# Can someone tell me a suitable amp please?



## Trunk Ballin (Nov 2, 2008)

Hello everyone i have two 8" subs, two 5" mids, and two 2" tweeters. (specs bellow) can someone please tell me of a specific amp or what i need to look for in an amp, to be able to power all these speakers. my budget is $100 give or take. the subs will be in an L ported custom made box, the others will be in another "bookcase style" box and will be put in my bedroom. i would also enough power play them as loud as they can without destroying them, so i will need optimum power. i have no background on this matter so any info would be great!
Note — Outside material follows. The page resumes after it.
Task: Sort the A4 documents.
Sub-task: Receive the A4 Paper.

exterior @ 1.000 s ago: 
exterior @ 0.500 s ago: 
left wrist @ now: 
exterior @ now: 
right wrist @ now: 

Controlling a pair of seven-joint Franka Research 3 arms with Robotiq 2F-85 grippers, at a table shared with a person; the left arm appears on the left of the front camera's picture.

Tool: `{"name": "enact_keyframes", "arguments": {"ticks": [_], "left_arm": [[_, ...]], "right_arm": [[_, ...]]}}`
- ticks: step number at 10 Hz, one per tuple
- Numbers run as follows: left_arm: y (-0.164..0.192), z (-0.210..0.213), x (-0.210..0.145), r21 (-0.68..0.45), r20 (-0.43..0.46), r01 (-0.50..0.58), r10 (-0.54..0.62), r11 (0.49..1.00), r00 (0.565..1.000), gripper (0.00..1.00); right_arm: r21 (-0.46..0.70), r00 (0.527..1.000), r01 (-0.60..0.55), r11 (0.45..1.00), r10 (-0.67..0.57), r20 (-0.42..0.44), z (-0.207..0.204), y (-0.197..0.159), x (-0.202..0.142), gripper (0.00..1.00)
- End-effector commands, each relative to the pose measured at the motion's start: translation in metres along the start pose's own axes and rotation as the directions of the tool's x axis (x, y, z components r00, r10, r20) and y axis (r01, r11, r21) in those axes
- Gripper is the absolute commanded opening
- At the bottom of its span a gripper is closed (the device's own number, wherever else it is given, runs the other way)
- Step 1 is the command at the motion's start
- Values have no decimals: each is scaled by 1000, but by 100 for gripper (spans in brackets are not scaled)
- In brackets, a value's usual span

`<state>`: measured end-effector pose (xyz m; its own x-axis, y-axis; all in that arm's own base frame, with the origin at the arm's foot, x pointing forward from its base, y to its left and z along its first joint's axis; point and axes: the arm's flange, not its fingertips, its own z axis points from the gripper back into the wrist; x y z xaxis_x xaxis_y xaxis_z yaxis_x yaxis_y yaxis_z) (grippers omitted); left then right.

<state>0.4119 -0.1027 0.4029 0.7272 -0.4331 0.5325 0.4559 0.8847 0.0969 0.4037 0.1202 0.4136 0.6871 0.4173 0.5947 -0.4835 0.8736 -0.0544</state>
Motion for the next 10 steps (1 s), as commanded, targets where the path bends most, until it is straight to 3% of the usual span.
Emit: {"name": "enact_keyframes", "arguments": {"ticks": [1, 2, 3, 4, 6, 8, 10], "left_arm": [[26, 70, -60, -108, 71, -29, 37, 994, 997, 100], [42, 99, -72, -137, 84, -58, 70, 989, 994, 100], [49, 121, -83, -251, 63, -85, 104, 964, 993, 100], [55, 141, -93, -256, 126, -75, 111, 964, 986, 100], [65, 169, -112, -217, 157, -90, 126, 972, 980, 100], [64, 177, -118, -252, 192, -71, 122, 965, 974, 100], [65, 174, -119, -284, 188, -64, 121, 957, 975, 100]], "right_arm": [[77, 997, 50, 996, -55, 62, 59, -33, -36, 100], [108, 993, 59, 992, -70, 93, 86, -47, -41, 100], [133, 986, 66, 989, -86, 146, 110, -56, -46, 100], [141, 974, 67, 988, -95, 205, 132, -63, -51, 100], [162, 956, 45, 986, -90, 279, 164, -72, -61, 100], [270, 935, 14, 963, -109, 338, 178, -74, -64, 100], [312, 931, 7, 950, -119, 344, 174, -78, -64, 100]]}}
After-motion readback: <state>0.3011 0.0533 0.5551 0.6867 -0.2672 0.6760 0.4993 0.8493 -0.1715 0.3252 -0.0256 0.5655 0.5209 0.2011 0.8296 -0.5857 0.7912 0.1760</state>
Lastly, is there anything else i'm going to need besides an amp to power my speakers?


(Specs)
Subwoofers: 8" Zebra Woofers (x2)
8" paper cone
1.25" voice coil
20 oz. 
150 watts max (each)
8 Ohm impendence

mid range speakers (x2):
5.25" Dual Cone Car Speakers
Max Power: 60 Watts
Rated Power: 30 Watts
Paper Cone
Electroplated Dome Mid Range
Impedance: 4 Ohms Sensitivity
Frequency Response: 150 Hz - 12 kHz

Tweeters 2" (x2):
20 Watts RMS / 60 Watts peak power (each tweeter)
4 Ohm impedance
Frequency response: 150 Hz - 12kHz

NOTErefferably i need the amp to be available on ebay, and as these speakers are no name brand. so i DO NOT need the most expensive amp, if possible i would like the most basic, least cost amp. thanks!


----------



## Trunk Ballin (Nov 2, 2008)

Anyone?


----------



## CheshRcat (Sep 18, 2008)

Look up Steve Mantz ad Zed Audio -- he often has refurbished amps for great prices. The last list I got from him, he had several ZED designed Boss amps for under $100.


----------



## 60ndown (Feb 8, 2007)

http://www.bcae1.com/


----------



## CheshRcat (Sep 18, 2008)

Silly me...I assumed you were asking about an amp for mobile audio. Re-reading your post, it sounds like you're asking for a home audio amp...which are you asking about?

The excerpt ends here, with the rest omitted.